- Task requirements -
Copy every line of the material below word for word.

- Supplied data -
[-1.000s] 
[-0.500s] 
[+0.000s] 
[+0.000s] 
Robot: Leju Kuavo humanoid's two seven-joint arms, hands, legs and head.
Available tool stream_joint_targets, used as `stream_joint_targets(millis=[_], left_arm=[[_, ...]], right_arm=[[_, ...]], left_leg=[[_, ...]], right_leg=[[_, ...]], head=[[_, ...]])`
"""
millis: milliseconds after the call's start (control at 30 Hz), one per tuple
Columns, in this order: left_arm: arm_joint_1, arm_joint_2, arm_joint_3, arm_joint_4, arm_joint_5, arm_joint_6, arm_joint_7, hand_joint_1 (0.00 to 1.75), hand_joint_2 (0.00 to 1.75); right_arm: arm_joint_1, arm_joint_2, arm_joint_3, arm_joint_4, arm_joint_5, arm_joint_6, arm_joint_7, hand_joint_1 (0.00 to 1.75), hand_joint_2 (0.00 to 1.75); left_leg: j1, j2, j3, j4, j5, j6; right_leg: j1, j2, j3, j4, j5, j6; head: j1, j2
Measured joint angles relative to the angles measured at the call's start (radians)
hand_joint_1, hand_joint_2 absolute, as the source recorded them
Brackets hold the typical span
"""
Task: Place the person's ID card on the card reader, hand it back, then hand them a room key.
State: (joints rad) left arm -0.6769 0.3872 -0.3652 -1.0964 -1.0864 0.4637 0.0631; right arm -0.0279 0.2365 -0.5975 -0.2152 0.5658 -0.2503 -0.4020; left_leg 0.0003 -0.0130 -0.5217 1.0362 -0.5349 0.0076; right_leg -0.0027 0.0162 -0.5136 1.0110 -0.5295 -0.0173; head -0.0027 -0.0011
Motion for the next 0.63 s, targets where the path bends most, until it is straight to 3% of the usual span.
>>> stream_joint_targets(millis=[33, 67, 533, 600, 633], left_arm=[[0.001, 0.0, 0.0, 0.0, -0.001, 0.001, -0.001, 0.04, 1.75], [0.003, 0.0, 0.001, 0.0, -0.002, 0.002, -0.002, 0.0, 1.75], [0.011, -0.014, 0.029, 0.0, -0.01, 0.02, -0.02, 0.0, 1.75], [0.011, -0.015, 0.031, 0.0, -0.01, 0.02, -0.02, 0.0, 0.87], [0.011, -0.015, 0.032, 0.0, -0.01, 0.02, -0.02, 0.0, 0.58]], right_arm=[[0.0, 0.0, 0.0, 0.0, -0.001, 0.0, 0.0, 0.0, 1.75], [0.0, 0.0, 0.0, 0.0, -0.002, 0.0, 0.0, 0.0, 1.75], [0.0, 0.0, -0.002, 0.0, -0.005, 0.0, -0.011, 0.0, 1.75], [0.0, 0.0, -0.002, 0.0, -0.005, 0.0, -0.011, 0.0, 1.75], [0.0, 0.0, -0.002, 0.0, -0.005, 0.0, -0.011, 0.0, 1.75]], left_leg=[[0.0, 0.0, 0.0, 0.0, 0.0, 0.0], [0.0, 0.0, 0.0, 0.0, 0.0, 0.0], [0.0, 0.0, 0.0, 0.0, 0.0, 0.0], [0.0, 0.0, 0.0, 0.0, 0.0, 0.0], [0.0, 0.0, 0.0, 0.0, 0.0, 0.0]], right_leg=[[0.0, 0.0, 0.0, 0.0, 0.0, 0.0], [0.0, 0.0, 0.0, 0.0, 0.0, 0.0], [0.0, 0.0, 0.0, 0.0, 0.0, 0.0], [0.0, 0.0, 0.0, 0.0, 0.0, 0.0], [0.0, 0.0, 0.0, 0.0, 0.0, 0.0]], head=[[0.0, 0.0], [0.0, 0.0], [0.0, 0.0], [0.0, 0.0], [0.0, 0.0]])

- Finished task -
[-1.000s] 
[-0.500s] 
[+0.000s] 
[+0.000s] 
Robot: Leju Kuavo humanoid's two seven-joint arms, hands, legs and head.
Available tool stream_joint_targets, used as `stream_joint_targets(millis=[_], left_arm=[[_, ...]], right_arm=[[_, ...]], left_leg=[[_, ...]], right_leg=[[_, ...]], head=[[_, ...]])`
"""
millis: milliseconds after the call's start (control at 30 Hz), one per tuple
Columns, in this order: left_arm: arm_joint_1, arm_joint_2, arm_joint_3, arm_joint_4, arm_joint_5, arm_joint_6, arm_joint_7, hand_joint_1 (0.00 to 1.75), hand_joint_2 (0.00 to 1.75); right_arm: arm_joint_1, arm_joint_2, arm_joint_3, arm_joint_4, arm_joint_5, arm_joint_6, arm_joint_7, hand_joint_1 (0.00 to 1.75), hand_joint_2 (0.00 to 1.75); left_leg: j1, j2, j3, j4, j5, j6; right_leg: j1, j2, j3, j4, j5, j6; head: j1, j2
Measured joint angles relative to the angles measured at the call's start (radians)
hand_joint_1, hand_joint_2 absolute, as the source recorded them
Brackets hold the typical span
"""
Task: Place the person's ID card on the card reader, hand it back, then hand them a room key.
State: (joints rad) left arm -0.6769 0.3872 -0.3652 -1.0964 -1.0864 0.4637 0.0631; right arm -0.0279 0.2365 -0.5975 -0.2152 0.5658 -0.2503 -0.4020; left_leg 0.0003 -0.0130 -0.5217 1.0362 -0.5349 0.0076; right_leg -0.0027 0.0162 -0.5136 1.0110 -0.5295 -0.0173; head -0.0027 -0.0011
Motion for the next 0.63 s, targets where the path bends most, until it is straight to 3% of the usual span.
>>> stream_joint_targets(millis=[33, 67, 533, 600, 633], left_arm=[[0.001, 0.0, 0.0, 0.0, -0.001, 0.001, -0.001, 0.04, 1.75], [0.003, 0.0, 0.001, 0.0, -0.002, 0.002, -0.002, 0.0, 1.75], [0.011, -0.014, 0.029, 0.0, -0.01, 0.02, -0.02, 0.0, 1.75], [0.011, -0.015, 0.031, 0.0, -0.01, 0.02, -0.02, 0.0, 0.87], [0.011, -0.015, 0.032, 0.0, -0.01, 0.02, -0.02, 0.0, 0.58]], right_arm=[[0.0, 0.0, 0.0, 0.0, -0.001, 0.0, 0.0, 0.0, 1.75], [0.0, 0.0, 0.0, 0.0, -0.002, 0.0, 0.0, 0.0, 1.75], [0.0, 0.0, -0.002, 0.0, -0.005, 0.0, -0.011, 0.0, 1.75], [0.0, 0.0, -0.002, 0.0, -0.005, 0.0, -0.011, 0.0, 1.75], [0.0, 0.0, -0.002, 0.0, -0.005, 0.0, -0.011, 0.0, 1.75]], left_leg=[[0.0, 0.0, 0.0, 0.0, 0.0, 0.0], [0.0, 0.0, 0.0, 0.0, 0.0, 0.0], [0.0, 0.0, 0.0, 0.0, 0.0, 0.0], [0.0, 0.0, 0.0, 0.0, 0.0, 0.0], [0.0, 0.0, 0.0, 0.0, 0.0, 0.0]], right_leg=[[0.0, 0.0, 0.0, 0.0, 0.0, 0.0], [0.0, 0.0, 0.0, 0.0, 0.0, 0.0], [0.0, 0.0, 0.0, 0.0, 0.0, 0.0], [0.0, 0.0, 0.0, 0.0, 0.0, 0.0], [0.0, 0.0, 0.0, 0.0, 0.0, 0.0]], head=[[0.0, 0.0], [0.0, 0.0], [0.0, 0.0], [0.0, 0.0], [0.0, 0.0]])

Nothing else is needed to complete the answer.